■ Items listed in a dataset
□ □ □ □ □ □ □

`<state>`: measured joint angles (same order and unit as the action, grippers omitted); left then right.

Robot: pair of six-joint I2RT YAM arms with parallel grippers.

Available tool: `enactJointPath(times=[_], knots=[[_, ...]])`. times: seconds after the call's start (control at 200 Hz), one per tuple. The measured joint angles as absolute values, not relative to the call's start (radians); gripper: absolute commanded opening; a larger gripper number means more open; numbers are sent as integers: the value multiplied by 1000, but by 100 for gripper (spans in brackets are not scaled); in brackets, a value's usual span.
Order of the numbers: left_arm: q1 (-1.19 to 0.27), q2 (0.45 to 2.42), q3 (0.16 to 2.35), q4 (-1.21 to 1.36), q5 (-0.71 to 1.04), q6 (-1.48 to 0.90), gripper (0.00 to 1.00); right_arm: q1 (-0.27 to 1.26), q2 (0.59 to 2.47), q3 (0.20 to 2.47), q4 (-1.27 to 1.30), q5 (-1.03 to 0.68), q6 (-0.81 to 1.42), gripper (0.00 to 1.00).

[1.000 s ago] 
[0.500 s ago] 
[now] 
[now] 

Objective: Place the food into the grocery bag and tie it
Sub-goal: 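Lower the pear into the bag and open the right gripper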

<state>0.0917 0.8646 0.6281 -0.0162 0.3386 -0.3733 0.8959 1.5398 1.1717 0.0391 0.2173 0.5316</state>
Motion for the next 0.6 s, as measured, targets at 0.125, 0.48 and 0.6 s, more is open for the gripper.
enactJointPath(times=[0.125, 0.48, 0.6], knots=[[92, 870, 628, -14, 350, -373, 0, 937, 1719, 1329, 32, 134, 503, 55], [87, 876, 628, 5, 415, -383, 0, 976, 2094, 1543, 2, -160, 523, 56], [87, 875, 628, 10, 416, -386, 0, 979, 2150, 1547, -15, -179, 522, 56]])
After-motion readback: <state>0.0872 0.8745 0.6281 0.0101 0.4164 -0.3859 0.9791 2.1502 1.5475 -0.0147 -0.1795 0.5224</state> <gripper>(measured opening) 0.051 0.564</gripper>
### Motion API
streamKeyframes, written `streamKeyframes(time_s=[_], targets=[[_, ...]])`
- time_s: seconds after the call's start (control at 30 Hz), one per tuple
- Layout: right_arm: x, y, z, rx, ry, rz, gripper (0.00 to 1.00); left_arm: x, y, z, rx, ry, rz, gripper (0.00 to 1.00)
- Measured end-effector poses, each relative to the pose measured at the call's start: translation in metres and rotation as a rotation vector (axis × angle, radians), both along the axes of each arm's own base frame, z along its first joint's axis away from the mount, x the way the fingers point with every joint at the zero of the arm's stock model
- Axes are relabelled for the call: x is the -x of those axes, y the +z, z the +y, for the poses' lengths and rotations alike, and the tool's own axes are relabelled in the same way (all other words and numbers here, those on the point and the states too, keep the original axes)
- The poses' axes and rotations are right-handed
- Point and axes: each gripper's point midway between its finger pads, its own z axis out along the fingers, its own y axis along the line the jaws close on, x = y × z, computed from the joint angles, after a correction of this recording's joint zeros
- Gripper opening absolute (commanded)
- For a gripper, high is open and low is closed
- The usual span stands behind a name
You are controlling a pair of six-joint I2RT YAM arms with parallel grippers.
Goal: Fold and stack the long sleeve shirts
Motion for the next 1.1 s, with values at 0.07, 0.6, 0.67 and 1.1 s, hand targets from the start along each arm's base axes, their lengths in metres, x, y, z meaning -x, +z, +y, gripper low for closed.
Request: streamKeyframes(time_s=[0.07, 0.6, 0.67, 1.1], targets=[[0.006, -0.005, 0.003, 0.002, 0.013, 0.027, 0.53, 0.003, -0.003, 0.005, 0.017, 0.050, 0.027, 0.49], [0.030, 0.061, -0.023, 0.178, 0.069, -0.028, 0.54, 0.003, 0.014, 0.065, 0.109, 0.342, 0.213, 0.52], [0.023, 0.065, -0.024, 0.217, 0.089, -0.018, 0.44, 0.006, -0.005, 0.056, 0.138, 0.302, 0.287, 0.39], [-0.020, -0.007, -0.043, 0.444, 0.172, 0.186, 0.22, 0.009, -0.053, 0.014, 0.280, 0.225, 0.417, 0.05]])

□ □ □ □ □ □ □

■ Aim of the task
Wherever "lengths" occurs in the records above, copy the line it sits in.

■ Solution to this exercise
- Axes are relabelled for the call: x is the -x of those axes, y the +z, z the +y, for the poses' lengths and rotations alike, and the tool's own axes are relabelled in the same way (all other words and numbers here, those on the point and the states too, keep the original axes)
Motion for the next 1.1 s, with values at 0.07, 0.6, 0.67 and 1.1 s, hand targets from the start along each arm's base axes, their lengths in metres, x, y, z meaning -x, +z, +y, gripper low for closed.

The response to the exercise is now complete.